The False Claims Act prohibits any person from knowingly presenting or causing to be presented, a false or fraudulent claim for payment or approval of government funds.


"Knowingly" is defined to mean that a person (1) has actual knowledge of false information on the claim, (2) acts in deliberate ignorance of the truth or falsity of the information, (3) acts in reckless disregard of the truth or falsity of the information. 

"Claim" is defined to include any request or demand for money or property if the United States Government provides any portion of the money requested or demanded.

"Contractor or agent" includes any contractor, subcontractor, agent, or other person which or who, on behalf the entity, furnishes, or otherwise authorizes the furnishing of, Medicaid health care items or services, or performs billing or coding functions.

The federal False Claims Act does not require proof of a specific intent to defraud the government.

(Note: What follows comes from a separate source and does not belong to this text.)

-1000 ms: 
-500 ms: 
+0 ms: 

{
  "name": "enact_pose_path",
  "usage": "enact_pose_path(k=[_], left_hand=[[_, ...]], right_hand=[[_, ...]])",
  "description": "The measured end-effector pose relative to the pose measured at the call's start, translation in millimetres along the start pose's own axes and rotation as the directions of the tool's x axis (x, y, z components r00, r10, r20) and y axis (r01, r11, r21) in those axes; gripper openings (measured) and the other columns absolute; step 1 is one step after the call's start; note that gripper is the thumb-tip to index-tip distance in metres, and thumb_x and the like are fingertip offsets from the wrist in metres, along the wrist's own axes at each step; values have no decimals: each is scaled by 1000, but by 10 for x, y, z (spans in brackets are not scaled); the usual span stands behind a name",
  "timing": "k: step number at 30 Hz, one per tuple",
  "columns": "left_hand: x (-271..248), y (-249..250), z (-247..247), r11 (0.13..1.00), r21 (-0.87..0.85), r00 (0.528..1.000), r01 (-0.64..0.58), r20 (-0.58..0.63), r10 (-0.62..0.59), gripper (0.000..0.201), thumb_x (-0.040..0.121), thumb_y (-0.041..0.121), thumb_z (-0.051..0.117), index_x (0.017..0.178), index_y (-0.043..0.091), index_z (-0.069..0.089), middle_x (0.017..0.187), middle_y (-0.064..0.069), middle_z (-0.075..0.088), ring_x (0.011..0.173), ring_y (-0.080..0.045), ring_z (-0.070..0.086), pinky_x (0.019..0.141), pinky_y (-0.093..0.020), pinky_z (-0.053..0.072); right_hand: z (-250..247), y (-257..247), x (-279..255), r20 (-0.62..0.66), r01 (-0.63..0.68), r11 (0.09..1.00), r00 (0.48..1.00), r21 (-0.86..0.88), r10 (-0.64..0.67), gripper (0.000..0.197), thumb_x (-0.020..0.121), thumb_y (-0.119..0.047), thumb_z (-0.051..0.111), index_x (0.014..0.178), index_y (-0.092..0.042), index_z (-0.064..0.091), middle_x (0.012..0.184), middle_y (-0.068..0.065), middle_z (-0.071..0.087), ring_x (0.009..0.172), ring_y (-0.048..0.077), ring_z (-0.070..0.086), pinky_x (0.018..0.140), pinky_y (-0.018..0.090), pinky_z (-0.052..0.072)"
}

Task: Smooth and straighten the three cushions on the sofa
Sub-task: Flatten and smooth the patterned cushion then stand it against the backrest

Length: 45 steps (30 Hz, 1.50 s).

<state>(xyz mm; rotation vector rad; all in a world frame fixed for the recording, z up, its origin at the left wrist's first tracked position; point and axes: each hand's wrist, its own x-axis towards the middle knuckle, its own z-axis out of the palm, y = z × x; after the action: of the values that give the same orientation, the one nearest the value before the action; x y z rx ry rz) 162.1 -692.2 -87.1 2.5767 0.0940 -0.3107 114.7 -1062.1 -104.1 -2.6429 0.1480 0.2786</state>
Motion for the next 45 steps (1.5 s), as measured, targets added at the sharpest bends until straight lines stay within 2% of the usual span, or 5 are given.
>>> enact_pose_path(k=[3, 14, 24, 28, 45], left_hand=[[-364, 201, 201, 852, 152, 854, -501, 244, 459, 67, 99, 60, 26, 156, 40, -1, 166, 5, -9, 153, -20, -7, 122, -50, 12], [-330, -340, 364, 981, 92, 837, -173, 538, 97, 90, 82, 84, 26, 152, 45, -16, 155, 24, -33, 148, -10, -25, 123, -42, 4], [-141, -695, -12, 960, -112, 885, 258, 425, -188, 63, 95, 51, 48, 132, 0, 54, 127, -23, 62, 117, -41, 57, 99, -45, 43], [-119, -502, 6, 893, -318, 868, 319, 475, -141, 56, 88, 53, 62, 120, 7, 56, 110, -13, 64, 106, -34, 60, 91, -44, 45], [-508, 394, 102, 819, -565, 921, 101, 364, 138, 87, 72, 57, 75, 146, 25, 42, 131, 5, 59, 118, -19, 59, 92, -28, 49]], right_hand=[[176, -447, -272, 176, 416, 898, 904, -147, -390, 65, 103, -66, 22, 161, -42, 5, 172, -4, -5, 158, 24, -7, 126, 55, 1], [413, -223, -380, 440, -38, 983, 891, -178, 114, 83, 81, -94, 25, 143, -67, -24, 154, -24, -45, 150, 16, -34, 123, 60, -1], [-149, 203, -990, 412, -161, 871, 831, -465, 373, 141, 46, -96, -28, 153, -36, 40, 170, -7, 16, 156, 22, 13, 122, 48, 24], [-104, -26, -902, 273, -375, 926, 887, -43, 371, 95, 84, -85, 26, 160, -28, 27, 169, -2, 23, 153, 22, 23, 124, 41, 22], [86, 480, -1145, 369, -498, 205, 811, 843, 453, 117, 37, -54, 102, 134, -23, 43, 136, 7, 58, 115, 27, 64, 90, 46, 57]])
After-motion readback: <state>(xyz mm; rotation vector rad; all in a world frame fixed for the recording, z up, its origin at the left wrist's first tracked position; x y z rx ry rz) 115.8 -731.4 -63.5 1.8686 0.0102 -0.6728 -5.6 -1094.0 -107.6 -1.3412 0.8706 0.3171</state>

A wide variety of conduct may lead to the submission of fraudulent claims to the government including knowingly making false statements, falsifying records, double-billing for items or services, or submitting bills for services or items never furnished.

Medicaid False Claim Act

The Medicaid False Claim Act, in part, prohibits fraud in the obtaining of benefits or payments in connection with the Medicaid assistance program and provides for civil actions to recover money received by reason of fraudulent conduct.


"Claim" means any attempt to cause the Department of Social Services to pay out sums of money under the Social Welfare Act, Act No. 280 of the Public Acts 1939, being sections 400.1 to 400.121 of the Michigan Compiled Laws.

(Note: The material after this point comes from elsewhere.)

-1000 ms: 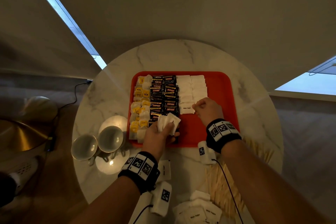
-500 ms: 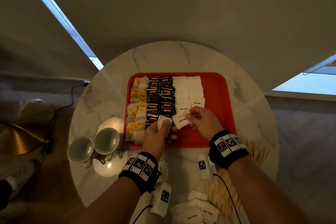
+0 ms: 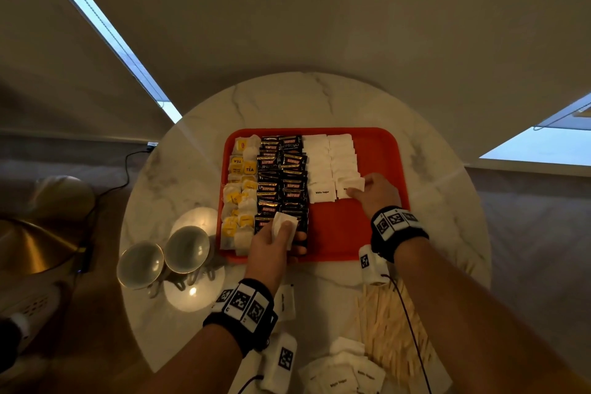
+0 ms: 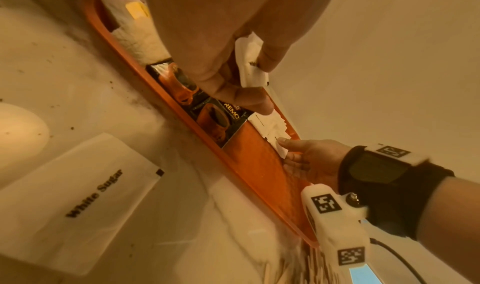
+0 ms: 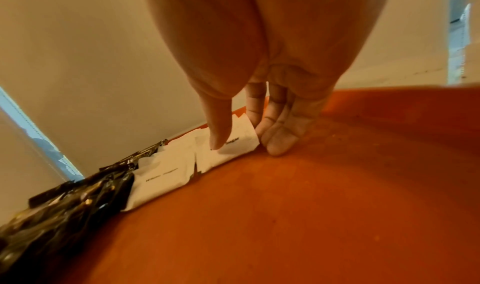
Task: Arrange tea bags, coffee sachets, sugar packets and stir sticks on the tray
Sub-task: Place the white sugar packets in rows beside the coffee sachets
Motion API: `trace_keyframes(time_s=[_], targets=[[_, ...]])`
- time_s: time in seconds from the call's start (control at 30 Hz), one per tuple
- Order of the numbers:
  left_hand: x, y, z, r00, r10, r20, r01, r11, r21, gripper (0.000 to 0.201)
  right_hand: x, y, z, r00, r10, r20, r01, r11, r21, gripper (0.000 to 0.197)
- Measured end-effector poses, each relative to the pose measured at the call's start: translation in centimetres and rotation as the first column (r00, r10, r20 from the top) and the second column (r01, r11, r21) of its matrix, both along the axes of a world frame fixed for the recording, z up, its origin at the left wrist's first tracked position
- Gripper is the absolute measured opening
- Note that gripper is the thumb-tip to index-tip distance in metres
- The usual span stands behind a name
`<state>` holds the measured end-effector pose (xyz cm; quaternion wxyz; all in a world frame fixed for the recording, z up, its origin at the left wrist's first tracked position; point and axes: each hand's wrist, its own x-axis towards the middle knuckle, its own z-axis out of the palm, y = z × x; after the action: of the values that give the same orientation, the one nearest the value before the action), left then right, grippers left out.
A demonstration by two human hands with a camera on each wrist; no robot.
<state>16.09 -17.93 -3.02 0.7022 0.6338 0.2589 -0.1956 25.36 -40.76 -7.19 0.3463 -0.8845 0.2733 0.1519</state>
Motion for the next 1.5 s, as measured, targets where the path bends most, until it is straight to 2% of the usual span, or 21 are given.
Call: trace_keyframes(time_s=[0.2,0.3,0.37,0.43,0.53,0.63,0.83,0.97,1.07,1.13,1.2,1.33,1.43,1.5], targets=[[-0.1,0.0,-0.1,1.000,0.006,-0.014,-0.006,1.000,-0.003,0.017,0.3,0.6,-0.5,0.999,0.044,0.031,-0.043,0.998,-0.040,0.031],[0.0,0.1,-0.1,1.000,0.005,-0.022,-0.005,1.000,-0.009,0.018,-0.1,0.6,0.1,0.999,0.036,0.015,-0.034,0.993,-0.112,0.046],[0.1,0.1,-0.1,1.000,0.009,-0.025,-0.009,1.000,-0.013,0.018,-0.7,1.1,0.5,0.995,0.057,0.084,-0.043,0.987,-0.156,0.051],[0.2,0.0,-0.1,1.000,0.013,-0.027,-0.013,1.000,-0.015,0.019,-1.3,2.3,0.7,0.973,0.177,0.149,-0.153,0.976,-0.156,0.043],[0.1,-0.1,0.0,0.999,0.011,-0.031,-0.012,1.000,-0.015,0.017,-1.5,4.4,0.3,0.902,0.418,0.110,-0.392,0.898,-0.201,0.031],[-0.1,-0.1,0.3,0.999,0.016,-0.029,-0.016,1.000,-0.024,0.019,-1.2,5.5,0.1,0.871,0.484,0.083,-0.453,0.857,-0.246,0.028],[-0.3,0.8,-0.2,0.999,-0.024,0.043,0.022,0.998,0.050,0.019,-0.6,5.9,0.5,0.877,0.473,0.081,-0.440,0.860,-0.257,0.027],[0.3,1.0,-0.8,0.997,-0.016,0.081,0.008,0.995,0.101,0.019,-1.5,5.8,1.9,0.899,0.412,0.145,-0.382,0.903,-0.196,0.029],[0.8,0.6,-0.8,0.993,-0.047,0.106,0.031,0.988,0.154,0.011,-3.3,6.1,3.7,0.914,0.328,0.239,-0.344,0.938,0.029,0.036],[1.2,0.1,-0.8,0.989,-0.085,0.120,0.061,0.981,0.186,0.015,-4.7,6.4,4.7,0.927,0.289,0.241,-0.342,0.915,0.217,0.025],[1.4,-0.4,-0.8,0.982,-0.132,0.134,0.097,0.966,0.240,0.018,-5.4,6.5,4.8,0.934,0.291,0.209,-0.344,0.893,0.291,0.010],[1.5,-0.8,-0.7,0.960,-0.244,0.139,0.189,0.928,0.320,0.021,-5.2,4.3,3.5,0.967,0.188,0.169,-0.234,0.921,0.310,0.006],[0.9,-0.3,-0.7,0.959,-0.262,0.107,0.221,0.930,0.295,0.021,-4.2,2.1,2.1,0.987,0.090,0.134,-0.122,0.960,0.254,0.013],[0.2,0.3,-0.8,0.955,-0.285,0.079,0.253,0.926,0.282,0.020,-3.6,1.8,1.4,0.991,0.085,0.102,-0.106,0.968,0.226,0.015]])
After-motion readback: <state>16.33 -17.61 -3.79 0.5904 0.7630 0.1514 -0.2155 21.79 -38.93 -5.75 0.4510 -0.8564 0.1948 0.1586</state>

"False" means wholly or partially untrue or deceptive.

"Knowing" and "knowingly" means that a person is in possession of facts under which he or she is aware or should be aware of the nature of his or her conduct and that his or her conduct is substantially certain to cause the payment of a Medicaid benefit. "Knowing" or "knowingly" does not include conduct which is an error or mistake unless the person's course of conduct indicates a systematic or persistent tendency to cause inaccuracies to be present.

Whistle-Blower Protection

If any employee has knowledge or information that fraud or abuse activity as prohibited by federal or state law may have taken place, the employee must notify the Program Investigation Section of MDCH or the Department of Attorney General as follows:

Michigan Department of Community Health
Program Investigation Section
Capitol Commons Center Building
400 South Pine, 6th Floor
Lansing, MI 48909


Department of Attorney General
Health Care Fraud Division
P.O. Box 30218
Lansing, MI 48909
24-hour Hotline 1.800.24.ABUSE/1.800.242.2873
Email: hcf@michigan.gov


The District is committed to protecting employees from any form of reprisal, retaliation or discrimination if they, in good faith, report suspected illegal activity. An employee who believes he or she has suffered reprisal, retaliation or discrimination shall immediately report the incident(s) to the Director of Human Resources, Superintendent, or Board of Education as set forth in Policy 5040 - Retaliation and Whistle-Blowing. 

The Board of Education considers retaliation to be a major offense that will result in disciplinary action against the offender including termination of employment.